12.1 Algemene parkeerbepaling
  • a. Een bouwwerk, waarvan een behoefte aan parkeergelegenheid wordt verwacht, mag niet worden gebouwd wanneer voor dit bouwwerk op het bouwperceel of in de omgeving daarvan niet in voldoende parkeergelegenheid is voorzien.
  • b. Bij een omgevingsvergunning wordt beoordeeld of sprake is van voldoende parkeergelegenheid aan de hand van de normen die zijn neergelegd in CROW-uitgave 2012 'Kencijfers parkeren en verkeersgeneratie', met dien verstande dat indien gedurende de planperiode een nieuwe uitgave verschijnt, met deze nieuwe uitgave rekening wordt gehouden. Hierbij kunnen voorschriften worden opgenomen over het realiseren en in stand houden van parkeergelegenheid op eigen terrein.
  • c. Tot een gebruik, strijdig met de gegeven bestemmingen, wordt in ieder geval gerekend een functiewijziging van bouwwerken of onbebouwde gronden in een functie met een grotere parkeerbehoefte, zonder dat in voldoende mate ruimte aanwezig is ten behoeve van het parkeren of stallen van auto's. Deze bepaling geldt niet:
    • 1. voor bestaand gebruik;
    • 2. voor zover op andere wijze in de nodige parkeer- of stallingsruimte wordt voorzien.
  • d. Bij de toepassing van het bepaalde onder c wordt beoordeeld of sprake is van voldoende parkeergelegenheid aan de hand van de normen die zijn neergelegd in CROW-uitgave 2012 'Kencijfers parkeren en verkeersgeneratie', met dien verstande dat indien gedurende de planperiode een nieuwe uitgave verschijnt, met deze nieuwe uitgave rekening wordt gehouden, waarbij alleen gelet wordt op de toename van de parkeerbehoefte als gevolg van de functiewijziging. Hierbij kunnen nadere eisen worden gesteld aan de situering en omvang van de parkeergelegenheid ten behoeve van het realiseren en in stand houden van parkeergelegenheid op eigen terrein.
  • e. Bij een omgevingsvergunning kan worden afgeweken van het bepaalde sub a en c en worden toegestaan dat in minder dan voldoende parkeergelegenheid wordt voorzien, indien de structuur van de omgeving daartoe aanleiding geeft en geen onevenredige afbreuk wordt gedaan aan de bereikbaarheid.
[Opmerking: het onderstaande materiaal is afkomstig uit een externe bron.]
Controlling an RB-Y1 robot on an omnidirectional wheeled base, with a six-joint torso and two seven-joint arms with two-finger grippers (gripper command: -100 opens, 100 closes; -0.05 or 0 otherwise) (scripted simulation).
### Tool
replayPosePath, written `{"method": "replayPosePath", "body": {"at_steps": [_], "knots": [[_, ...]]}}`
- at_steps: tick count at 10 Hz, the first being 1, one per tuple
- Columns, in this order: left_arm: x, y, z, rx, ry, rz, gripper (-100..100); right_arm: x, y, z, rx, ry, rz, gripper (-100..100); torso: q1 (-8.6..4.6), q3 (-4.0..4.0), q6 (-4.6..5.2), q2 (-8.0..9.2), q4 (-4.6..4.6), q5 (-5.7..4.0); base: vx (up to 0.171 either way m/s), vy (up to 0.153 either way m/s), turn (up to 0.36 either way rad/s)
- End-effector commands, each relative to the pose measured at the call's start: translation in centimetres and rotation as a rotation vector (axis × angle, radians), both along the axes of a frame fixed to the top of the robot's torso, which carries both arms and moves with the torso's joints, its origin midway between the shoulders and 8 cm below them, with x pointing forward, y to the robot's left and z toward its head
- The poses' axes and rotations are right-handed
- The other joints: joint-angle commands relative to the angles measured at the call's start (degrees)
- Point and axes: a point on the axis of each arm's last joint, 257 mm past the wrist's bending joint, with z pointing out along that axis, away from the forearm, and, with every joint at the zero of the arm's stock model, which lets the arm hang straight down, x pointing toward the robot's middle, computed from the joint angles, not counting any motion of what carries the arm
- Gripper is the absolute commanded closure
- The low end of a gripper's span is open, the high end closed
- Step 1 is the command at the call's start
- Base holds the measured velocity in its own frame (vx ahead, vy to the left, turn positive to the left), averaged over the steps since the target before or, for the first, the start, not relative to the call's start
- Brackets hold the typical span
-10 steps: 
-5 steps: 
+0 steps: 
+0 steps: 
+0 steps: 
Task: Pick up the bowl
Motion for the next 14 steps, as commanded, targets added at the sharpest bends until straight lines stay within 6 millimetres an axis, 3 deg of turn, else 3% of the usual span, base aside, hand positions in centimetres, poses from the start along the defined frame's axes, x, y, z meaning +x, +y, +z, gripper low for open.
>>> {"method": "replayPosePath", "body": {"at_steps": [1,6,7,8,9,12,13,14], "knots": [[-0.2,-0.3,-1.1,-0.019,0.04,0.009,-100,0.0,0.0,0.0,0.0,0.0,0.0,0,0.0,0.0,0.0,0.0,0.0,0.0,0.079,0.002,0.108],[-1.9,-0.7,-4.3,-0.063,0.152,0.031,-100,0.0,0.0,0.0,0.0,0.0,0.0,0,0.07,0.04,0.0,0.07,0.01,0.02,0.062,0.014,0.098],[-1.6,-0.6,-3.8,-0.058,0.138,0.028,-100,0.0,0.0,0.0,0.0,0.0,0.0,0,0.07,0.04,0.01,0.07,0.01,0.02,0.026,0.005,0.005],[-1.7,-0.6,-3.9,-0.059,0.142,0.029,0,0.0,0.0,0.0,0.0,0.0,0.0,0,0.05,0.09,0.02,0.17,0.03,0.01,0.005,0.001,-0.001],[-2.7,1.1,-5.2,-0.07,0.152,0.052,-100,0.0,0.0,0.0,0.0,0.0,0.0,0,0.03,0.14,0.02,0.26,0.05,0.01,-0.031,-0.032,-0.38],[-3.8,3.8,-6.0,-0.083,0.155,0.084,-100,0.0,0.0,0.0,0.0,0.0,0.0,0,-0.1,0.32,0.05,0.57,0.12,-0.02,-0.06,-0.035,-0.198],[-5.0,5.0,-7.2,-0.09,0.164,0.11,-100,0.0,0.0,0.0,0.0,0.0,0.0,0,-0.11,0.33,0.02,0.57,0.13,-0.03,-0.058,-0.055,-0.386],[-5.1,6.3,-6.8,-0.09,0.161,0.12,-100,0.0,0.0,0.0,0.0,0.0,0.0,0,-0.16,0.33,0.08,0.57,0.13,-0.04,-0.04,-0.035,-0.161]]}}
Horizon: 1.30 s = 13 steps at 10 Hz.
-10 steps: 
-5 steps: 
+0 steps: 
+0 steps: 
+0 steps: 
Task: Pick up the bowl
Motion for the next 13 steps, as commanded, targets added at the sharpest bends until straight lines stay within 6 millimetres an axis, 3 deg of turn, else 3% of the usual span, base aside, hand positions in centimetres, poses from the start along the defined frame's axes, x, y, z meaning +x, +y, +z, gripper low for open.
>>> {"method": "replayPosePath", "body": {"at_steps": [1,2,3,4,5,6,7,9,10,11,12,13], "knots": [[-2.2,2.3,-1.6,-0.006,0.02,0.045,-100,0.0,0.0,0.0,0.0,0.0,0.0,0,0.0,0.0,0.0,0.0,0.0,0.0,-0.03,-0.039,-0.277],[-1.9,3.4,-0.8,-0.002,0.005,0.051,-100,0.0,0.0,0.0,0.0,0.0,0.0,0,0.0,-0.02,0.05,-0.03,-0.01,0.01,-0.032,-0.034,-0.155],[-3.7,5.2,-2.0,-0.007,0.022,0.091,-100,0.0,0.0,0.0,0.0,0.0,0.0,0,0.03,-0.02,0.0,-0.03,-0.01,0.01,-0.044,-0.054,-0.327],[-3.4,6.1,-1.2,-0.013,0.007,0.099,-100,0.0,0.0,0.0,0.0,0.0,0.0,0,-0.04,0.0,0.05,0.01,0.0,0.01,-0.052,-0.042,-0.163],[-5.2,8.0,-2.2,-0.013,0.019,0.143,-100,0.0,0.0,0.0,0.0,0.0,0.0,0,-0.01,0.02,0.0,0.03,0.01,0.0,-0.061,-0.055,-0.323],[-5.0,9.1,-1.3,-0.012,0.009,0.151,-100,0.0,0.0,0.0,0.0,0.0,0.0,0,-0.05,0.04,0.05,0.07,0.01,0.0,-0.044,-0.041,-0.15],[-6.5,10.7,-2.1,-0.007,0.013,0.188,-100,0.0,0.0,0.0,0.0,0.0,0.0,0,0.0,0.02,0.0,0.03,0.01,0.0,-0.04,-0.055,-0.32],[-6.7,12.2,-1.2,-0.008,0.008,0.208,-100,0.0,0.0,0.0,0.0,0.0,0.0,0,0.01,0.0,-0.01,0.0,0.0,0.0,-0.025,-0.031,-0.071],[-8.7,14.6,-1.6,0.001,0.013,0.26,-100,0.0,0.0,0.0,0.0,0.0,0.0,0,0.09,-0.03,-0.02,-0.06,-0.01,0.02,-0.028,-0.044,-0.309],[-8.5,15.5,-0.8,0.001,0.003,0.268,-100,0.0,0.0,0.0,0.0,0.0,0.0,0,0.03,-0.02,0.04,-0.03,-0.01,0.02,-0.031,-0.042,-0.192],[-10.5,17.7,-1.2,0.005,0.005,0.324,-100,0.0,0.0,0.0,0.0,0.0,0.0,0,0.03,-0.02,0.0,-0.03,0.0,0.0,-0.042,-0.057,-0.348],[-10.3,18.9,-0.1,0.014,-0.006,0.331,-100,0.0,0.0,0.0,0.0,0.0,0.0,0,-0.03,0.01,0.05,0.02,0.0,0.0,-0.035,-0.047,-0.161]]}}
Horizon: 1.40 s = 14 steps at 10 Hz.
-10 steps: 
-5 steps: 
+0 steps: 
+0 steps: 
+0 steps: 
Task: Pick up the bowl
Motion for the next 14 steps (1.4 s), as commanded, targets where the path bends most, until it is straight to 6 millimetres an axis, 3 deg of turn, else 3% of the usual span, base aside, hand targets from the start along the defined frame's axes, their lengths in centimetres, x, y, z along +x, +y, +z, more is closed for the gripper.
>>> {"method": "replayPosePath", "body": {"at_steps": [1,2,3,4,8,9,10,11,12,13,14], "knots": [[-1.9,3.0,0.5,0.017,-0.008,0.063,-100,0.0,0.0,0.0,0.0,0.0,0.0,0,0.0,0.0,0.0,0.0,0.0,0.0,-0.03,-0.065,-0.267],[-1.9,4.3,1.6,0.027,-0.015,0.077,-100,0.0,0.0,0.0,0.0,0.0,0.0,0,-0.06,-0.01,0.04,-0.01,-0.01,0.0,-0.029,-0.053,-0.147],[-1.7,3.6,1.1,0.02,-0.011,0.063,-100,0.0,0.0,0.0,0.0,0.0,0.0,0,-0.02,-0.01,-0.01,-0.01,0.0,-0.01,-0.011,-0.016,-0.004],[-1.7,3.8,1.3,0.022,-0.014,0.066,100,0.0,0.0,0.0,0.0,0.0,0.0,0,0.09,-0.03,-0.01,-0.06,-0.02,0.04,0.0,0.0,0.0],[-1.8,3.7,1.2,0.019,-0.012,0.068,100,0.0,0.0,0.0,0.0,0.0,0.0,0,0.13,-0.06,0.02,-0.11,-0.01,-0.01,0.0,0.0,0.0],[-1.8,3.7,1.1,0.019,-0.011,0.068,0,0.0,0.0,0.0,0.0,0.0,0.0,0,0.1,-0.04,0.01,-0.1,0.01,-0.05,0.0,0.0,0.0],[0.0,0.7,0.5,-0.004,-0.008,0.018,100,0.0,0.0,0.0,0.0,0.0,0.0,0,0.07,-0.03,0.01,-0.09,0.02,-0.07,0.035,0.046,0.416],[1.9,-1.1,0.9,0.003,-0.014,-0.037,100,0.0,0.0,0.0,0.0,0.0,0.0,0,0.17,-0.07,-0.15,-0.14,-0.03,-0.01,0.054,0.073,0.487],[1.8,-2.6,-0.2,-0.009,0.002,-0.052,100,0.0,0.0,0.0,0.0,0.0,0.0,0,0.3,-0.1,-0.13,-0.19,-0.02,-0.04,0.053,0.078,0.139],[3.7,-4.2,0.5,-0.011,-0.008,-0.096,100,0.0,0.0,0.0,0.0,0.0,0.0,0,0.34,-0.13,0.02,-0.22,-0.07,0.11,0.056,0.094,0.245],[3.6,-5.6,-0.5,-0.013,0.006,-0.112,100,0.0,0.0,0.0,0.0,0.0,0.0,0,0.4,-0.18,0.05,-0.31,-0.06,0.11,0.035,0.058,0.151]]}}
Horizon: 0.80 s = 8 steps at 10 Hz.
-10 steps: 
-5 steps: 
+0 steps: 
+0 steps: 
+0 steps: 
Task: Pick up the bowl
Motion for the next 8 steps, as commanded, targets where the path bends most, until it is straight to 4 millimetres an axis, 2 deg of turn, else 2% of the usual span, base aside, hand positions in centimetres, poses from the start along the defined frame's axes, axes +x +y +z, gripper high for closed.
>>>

Hoofdstuk 4 OVERGANGS- EN SLOTREGELS

Artikel 13 Overgangsrecht

13.1 Overgangsrecht bouwwerken
  • a. Een bouwwerk dat op het tijdstip van inwerkingtreding van het bestemmingsplan aanwezig of in uitvoering is, danwel gebouwd kan worden krachtens een omgevingsvergunning voor het bouwen, en afwijkt van het plan, mag, mits deze afwijking naar aard en omvang niet wordt vergroot:
    • 1. gedeeltelijk worden vernieuwd of veranderd;
    • 2. na het teniet gaan ten gevolge van een calamiteit geheel worden vernieuwd of veranderd, mits de aanvraag van de omgevingsvergunning voor het bouwen wordt gedaan binnen twee jaar na de dag waarop het bouwwerk is teniet gegaan.
  • b. Het bevoegd gezag kan eenmalig in afwijking van het bepaalde in lid 13.1 sub a een omgevingsvergunning verlenen voor het vergroten van de inhoud van een bouwwerk als bedoeld in het lid 13.1 sub a met maximaal 10%.
  • c. Lid 13.1 sub a is niet van toepassing op bouwwerken die weliswaar bestaan op het tijdstip van inwerkingtreding van het plan, maar zijn gebouwd zonder vergunning en in strijd met het daarvoor geldende plan, daaronder begrepen de overgangsbepaling van dat plan.
13.2 Overgangsrecht gebruik
  • a. Het gebruik van grond en bouwwerken dat bestond op het tijdstip van inwerkingtreding van het bestemmingsplan en hiermee in strijd is, mag worden voortgezet.
  • b. Het is verboden het met het bestemmingsplan strijdige gebruik, bedoeld in lid 13.2 sub a, te veranderen of te laten veranderen in een ander met dat plan strijdig gebruik, tenzij door deze verandering de afwijking naar aard en omvang wordt verkleind.
  • c. Indien het gebruik, bedoeld in sublid a, na de inwerkingtreding van het plan voor een periode langer dan een jaar wordt onderbroken, is het verboden dit gebruik daarna te hervatten of te laten hervatten.
  • d. Lid 13.2 sub a is niet van toepassing op het gebruik dat reeds in strijd was met het voorheen geldende bestemmingsplan, daaronder begrepen de overgangsbepalingen van dat plan.

Artikel 14 Slotregel

Deze regels worden aangehaald als:

Regels van het

bestemmingsplan Stad Appingedam - De Tip

van de gemeente Appingedam.

Behorend bij het besluit van 28 november 2018.